══ DATA BELOW
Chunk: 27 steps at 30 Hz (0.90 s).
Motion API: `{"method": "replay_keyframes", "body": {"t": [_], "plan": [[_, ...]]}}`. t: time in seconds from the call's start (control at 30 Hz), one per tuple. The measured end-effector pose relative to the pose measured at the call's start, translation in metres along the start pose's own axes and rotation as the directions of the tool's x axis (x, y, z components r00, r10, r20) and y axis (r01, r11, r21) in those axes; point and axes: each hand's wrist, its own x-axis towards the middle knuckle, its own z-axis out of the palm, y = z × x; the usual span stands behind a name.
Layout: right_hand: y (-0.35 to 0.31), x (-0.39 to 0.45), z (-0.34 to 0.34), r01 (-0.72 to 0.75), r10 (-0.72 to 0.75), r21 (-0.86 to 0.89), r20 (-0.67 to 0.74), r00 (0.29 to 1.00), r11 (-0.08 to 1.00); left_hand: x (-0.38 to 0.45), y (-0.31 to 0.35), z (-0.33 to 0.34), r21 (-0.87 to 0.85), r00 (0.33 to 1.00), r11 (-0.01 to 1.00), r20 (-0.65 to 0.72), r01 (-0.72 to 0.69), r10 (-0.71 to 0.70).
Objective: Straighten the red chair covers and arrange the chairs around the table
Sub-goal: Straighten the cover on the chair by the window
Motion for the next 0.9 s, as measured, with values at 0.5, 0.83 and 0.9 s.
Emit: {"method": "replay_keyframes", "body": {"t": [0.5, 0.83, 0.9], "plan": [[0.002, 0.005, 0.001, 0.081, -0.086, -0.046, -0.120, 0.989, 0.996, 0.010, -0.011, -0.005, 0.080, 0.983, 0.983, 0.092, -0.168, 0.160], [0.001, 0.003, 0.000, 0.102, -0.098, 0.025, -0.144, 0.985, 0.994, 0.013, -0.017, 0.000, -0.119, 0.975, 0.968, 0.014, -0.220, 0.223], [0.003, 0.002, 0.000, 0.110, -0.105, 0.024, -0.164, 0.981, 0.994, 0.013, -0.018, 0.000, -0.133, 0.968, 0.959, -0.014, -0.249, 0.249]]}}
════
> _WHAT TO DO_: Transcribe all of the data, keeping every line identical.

> _TASK RESPONSE_:
Chunk: 27 steps at 30 Hz (0.90 s).
Motion API: `{"method": "replay_keyframes", "body": {"t": [_], "plan": [[_, ...]]}}`. t: time in seconds from the call's start (control at 30 Hz), one per tuple. The measured end-effector pose relative to the pose measured at the call's start, translation in metres along the start pose's own axes and rotation as the directions of the tool's x axis (x, y, z components r00, r10, r20) and y axis (r01, r11, r21) in those axes; point and axes: each hand's wrist, its own x-axis towards the middle knuckle, its own z-axis out of the palm, y = z × x; the usual span stands behind a name.
Layout: right_hand: y (-0.35 to 0.31), x (-0.39 to 0.45), z (-0.34 to 0.34), r01 (-0.72 to 0.75), r10 (-0.72 to 0.75), r21 (-0.86 to 0.89), r20 (-0.67 to 0.74), r00 (0.29 to 1.00), r11 (-0.08 to 1.00); left_hand: x (-0.38 to 0.45), y (-0.31 to 0.35), z (-0.33 to 0.34), r21 (-0.87 to 0.85), r00 (0.33 to 1.00), r11 (-0.01 to 1.00), r20 (-0.65 to 0.72), r01 (-0.72 to 0.69), r10 (-0.71 to 0.70).
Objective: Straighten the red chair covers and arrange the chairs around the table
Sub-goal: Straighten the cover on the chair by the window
Motion for the next 0.9 s, as measured, with values at 0.5, 0.83 and 0.9 s.
Emit: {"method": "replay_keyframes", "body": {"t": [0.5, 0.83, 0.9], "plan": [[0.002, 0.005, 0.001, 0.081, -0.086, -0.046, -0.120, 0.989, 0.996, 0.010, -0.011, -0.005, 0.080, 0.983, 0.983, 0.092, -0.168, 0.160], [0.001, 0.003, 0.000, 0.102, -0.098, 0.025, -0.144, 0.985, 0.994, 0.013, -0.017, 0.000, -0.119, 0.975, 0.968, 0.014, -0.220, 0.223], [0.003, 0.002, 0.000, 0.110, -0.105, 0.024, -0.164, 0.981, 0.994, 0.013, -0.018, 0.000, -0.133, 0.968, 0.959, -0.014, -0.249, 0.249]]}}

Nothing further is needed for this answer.